== TO DO ==
List all lines of the data that include the string "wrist".

== RECORDED INFORMATION ==
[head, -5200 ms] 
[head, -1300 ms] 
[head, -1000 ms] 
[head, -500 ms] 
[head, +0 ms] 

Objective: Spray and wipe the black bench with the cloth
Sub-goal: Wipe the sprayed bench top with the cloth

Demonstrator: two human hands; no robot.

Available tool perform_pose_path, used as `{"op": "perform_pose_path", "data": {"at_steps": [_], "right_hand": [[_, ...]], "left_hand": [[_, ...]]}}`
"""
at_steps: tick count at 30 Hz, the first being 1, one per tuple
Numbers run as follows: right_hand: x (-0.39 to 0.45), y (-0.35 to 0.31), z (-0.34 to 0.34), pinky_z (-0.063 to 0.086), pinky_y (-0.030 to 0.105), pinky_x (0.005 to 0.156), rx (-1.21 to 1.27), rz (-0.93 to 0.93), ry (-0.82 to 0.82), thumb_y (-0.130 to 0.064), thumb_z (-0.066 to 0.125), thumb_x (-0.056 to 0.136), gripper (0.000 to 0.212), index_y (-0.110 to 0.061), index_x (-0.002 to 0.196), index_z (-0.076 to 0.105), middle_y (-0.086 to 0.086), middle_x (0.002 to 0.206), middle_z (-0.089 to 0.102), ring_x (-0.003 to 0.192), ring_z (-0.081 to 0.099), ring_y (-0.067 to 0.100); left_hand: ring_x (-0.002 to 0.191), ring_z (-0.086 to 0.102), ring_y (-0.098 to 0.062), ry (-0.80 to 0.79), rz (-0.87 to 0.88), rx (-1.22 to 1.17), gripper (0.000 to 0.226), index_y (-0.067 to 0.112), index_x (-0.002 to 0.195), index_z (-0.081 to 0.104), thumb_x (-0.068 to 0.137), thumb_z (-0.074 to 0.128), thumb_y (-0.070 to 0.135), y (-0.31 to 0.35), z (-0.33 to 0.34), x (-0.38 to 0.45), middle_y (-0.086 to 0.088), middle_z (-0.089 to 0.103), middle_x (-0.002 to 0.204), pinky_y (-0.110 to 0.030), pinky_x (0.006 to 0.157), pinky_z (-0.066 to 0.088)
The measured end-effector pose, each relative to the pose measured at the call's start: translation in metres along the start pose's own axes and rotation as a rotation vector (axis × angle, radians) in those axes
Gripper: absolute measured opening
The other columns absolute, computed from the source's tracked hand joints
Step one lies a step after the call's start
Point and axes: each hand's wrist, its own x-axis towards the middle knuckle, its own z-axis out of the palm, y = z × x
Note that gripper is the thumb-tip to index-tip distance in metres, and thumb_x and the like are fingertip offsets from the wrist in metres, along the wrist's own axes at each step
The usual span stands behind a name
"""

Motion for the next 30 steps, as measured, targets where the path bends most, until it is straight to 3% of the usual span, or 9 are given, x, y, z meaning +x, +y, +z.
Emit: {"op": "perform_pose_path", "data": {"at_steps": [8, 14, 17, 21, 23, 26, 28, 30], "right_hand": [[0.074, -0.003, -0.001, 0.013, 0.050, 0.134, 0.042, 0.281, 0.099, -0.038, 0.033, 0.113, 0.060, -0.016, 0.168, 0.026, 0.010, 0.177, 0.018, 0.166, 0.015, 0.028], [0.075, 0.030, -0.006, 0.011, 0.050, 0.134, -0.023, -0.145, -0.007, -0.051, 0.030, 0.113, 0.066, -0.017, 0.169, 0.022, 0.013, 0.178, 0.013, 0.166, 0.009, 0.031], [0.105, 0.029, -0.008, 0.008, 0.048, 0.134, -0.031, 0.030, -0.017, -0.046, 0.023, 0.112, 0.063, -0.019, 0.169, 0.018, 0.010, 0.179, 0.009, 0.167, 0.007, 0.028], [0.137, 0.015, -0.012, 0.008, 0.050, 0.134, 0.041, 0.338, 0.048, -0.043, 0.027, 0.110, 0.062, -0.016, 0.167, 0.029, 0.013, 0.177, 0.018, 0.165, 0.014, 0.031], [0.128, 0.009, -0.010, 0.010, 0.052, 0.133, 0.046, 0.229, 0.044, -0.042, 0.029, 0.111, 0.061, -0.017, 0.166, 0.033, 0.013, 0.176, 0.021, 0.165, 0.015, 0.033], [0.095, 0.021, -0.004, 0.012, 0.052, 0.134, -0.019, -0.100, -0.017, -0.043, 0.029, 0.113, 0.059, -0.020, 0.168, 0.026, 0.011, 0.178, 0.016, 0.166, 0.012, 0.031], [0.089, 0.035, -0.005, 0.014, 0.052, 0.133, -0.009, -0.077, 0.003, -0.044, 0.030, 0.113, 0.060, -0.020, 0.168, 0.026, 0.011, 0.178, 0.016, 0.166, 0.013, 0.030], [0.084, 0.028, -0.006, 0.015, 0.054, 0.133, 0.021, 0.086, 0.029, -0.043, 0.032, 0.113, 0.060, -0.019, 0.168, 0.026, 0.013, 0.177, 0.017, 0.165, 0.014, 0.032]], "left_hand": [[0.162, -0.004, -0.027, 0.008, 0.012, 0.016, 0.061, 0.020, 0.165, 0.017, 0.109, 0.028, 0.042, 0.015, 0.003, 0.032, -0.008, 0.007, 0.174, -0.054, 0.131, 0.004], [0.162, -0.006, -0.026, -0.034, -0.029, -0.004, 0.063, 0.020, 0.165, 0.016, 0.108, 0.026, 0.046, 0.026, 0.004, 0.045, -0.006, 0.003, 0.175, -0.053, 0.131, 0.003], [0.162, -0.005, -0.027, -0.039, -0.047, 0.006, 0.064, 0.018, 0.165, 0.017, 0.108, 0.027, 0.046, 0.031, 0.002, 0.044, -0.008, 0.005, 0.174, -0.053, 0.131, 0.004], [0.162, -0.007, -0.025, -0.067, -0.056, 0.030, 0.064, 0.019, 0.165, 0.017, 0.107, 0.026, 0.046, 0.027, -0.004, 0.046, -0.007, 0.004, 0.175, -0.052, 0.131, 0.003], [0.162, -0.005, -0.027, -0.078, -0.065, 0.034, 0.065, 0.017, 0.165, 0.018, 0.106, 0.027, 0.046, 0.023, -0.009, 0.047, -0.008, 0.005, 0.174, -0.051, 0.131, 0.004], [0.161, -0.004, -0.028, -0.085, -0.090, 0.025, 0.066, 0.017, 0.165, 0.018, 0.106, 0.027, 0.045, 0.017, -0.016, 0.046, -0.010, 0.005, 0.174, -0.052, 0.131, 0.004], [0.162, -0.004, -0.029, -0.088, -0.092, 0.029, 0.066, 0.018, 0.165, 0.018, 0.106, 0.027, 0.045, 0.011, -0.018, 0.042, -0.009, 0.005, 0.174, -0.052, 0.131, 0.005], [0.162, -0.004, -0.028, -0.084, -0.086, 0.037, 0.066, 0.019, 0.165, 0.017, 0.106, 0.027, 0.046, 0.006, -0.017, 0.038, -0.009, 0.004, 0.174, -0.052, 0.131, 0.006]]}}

== EXPECTED OUTPUT ==
Point and axes: each hand's wrist, its own x-axis towards the middle knuckle, its own z-axis out of the palm, y = z × x
Note that gripper is the thumb-tip to index-tip distance in metres, and thumb_x and the like are fingertip offsets from the wrist in metres, along the wrist's own axes at each step

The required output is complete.